### WHAT YOU NEED TO DO
The required answer is the data below, restated word for word with images omitted.
- - -
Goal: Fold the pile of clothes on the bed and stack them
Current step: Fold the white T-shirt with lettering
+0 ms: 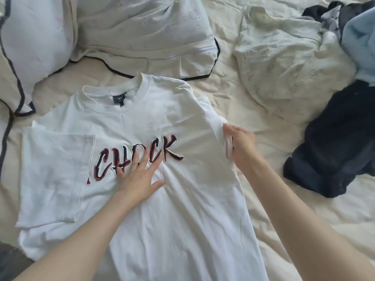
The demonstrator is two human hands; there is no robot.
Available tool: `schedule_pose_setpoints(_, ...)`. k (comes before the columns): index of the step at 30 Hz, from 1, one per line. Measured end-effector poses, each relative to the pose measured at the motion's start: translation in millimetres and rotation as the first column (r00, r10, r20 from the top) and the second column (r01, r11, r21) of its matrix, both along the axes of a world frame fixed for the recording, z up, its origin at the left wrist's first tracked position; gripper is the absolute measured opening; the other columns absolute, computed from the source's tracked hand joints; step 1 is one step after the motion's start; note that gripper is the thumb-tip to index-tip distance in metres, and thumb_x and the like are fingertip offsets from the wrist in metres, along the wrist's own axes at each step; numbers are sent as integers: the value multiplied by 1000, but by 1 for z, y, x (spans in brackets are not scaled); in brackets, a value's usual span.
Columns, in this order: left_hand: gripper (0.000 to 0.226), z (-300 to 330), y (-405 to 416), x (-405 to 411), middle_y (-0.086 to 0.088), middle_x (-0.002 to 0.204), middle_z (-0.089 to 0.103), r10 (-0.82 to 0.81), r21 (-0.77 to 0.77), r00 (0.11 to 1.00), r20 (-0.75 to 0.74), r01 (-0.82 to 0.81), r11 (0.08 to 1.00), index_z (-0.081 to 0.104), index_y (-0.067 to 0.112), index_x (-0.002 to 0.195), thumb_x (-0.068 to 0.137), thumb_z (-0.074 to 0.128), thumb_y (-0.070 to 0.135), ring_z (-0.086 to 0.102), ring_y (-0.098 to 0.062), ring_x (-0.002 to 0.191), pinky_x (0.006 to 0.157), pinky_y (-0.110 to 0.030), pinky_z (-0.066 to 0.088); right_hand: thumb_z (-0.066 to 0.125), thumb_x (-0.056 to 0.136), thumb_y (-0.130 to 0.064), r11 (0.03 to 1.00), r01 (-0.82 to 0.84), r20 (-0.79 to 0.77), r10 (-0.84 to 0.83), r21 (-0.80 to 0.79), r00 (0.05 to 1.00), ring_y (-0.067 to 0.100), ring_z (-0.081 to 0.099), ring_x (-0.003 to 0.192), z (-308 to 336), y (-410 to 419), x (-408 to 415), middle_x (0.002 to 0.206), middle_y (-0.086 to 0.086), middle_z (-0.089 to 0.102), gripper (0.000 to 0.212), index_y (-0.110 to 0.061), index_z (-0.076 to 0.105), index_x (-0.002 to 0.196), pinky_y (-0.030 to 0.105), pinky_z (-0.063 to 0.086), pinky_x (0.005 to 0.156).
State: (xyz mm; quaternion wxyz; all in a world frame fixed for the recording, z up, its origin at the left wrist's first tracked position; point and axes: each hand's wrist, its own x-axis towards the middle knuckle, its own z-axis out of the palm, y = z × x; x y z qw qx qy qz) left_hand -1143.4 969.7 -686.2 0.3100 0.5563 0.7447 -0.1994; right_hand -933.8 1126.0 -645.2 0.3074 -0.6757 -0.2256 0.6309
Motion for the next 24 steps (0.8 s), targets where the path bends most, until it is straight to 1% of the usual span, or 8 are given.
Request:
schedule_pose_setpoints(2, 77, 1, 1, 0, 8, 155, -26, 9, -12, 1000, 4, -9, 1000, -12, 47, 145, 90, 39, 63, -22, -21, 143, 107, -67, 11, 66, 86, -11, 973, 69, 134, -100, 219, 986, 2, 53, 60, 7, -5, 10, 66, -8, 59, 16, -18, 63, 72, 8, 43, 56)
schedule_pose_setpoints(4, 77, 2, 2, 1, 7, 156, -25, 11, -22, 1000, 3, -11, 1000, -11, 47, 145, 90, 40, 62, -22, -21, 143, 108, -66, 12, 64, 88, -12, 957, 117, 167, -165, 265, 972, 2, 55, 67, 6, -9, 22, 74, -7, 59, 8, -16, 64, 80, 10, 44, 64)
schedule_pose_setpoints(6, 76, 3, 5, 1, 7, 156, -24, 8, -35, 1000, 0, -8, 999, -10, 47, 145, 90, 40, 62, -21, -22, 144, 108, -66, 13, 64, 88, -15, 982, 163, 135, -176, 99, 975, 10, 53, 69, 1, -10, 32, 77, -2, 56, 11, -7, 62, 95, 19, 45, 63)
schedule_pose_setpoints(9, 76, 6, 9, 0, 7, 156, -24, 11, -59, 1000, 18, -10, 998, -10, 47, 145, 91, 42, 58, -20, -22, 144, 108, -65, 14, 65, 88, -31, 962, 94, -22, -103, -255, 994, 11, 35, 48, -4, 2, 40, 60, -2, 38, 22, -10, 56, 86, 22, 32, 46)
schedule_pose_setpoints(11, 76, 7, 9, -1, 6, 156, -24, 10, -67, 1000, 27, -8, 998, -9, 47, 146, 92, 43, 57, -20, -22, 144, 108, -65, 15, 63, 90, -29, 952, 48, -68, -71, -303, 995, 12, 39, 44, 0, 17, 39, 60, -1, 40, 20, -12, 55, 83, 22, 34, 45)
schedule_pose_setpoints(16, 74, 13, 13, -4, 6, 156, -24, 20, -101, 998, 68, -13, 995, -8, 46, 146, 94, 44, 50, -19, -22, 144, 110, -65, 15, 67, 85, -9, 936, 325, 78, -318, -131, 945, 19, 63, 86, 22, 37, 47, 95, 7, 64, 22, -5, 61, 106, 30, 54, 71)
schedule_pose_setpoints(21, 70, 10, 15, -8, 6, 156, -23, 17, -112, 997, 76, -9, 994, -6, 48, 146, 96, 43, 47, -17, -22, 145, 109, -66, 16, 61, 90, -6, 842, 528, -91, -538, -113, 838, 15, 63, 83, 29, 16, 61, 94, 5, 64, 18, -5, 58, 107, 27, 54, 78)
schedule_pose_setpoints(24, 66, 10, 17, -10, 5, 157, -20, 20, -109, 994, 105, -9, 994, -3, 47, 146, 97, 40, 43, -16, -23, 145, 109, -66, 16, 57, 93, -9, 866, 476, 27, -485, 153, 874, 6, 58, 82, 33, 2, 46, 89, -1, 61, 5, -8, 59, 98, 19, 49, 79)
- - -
### OUTPUT FOR THIS EXERCISE
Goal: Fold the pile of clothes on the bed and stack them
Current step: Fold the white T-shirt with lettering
+0 ms: 
The demonstrator is two human hands; there is no robot.
Available tool: `schedule_pose_setpoints(_, ...)`. k (comes before the columns): index of the step at 30 Hz, from 1, one per line. Measured end-effector poses, each relative to the pose measured at the motion's start: translation in millimetres and rotation as the first column (r00, r10, r20 from the top) and the second column (r01, r11, r21) of its matrix, both along the axes of a world frame fixed for the recording, z up, its origin at the left wrist's first tracked position; gripper is the absolute measured opening; the other columns absolute, computed from the source's tracked hand joints; step 1 is one step after the motion's start; note that gripper is the thumb-tip to index-tip distance in metres, and thumb_x and the like are fingertip offsets from the wrist in metres, along the wrist's own axes at each step; numbers are sent as integers: the value multiplied by 1000, but by 1 for z, y, x (spans in brackets are not scaled); in brackets, a value's usual span.
Columns, in this order: left_hand: gripper (0.000 to 0.226), z (-300 to 330), y (-405 to 416), x (-405 to 411), middle_y (-0.086 to 0.088), middle_x (-0.002 to 0.204), middle_z (-0.089 to 0.103), r10 (-0.82 to 0.81), r21 (-0.77 to 0.77), r00 (0.11 to 1.00), r20 (-0.75 to 0.74), r01 (-0.82 to 0.81), r11 (0.08 to 1.00), index_z (-0.081 to 0.104), index_y (-0.067 to 0.112), index_x (-0.002 to 0.195), thumb_x (-0.068 to 0.137), thumb_z (-0.074 to 0.128), thumb_y (-0.070 to 0.135), ring_z (-0.086 to 0.102), ring_y (-0.098 to 0.062), ring_x (-0.002 to 0.191), pinky_x (0.006 to 0.157), pinky_y (-0.110 to 0.030), pinky_z (-0.066 to 0.088); right_hand: thumb_z (-0.066 to 0.125), thumb_x (-0.056 to 0.136), thumb_y (-0.130 to 0.064), r11 (0.03 to 1.00), r01 (-0.82 to 0.84), r20 (-0.79 to 0.77), r10 (-0.84 to 0.83), r21 (-0.80 to 0.79), r00 (0.05 to 1.00), ring_y (-0.067 to 0.100), ring_z (-0.081 to 0.099), ring_x (-0.003 to 0.192), z (-308 to 336), y (-410 to 419), x (-408 to 415), middle_x (0.002 to 0.206), middle_y (-0.086 to 0.086), middle_z (-0.089 to 0.102), gripper (0.000 to 0.212), index_y (-0.110 to 0.061), index_z (-0.076 to 0.105), index_x (-0.002 to 0.196), pinky_y (-0.030 to 0.105), pinky_z (-0.063 to 0.086), pinky_x (0.005 to 0.156).
State: (xyz mm; quaternion wxyz; all in a world frame fixed for the recording, z up, its origin at the left wrist's first tracked position; point and axes: each hand's wrist, its own x-axis towards the middle knuckle, its own z-axis out of the palm, y = z × x; x y z qw qx qy qz) left_hand -1143.4 969.7 -686.2 0.3100 0.5563 0.7447 -0.1994; right_hand -933.8 1126.0 -645.2 0.3074 -0.6757 -0.2256 0.6309
Motion for the next 24 steps (0.8 s), targets where the path bends most, until it is straight to 1% of the usual span, or 8 are given.
Request:
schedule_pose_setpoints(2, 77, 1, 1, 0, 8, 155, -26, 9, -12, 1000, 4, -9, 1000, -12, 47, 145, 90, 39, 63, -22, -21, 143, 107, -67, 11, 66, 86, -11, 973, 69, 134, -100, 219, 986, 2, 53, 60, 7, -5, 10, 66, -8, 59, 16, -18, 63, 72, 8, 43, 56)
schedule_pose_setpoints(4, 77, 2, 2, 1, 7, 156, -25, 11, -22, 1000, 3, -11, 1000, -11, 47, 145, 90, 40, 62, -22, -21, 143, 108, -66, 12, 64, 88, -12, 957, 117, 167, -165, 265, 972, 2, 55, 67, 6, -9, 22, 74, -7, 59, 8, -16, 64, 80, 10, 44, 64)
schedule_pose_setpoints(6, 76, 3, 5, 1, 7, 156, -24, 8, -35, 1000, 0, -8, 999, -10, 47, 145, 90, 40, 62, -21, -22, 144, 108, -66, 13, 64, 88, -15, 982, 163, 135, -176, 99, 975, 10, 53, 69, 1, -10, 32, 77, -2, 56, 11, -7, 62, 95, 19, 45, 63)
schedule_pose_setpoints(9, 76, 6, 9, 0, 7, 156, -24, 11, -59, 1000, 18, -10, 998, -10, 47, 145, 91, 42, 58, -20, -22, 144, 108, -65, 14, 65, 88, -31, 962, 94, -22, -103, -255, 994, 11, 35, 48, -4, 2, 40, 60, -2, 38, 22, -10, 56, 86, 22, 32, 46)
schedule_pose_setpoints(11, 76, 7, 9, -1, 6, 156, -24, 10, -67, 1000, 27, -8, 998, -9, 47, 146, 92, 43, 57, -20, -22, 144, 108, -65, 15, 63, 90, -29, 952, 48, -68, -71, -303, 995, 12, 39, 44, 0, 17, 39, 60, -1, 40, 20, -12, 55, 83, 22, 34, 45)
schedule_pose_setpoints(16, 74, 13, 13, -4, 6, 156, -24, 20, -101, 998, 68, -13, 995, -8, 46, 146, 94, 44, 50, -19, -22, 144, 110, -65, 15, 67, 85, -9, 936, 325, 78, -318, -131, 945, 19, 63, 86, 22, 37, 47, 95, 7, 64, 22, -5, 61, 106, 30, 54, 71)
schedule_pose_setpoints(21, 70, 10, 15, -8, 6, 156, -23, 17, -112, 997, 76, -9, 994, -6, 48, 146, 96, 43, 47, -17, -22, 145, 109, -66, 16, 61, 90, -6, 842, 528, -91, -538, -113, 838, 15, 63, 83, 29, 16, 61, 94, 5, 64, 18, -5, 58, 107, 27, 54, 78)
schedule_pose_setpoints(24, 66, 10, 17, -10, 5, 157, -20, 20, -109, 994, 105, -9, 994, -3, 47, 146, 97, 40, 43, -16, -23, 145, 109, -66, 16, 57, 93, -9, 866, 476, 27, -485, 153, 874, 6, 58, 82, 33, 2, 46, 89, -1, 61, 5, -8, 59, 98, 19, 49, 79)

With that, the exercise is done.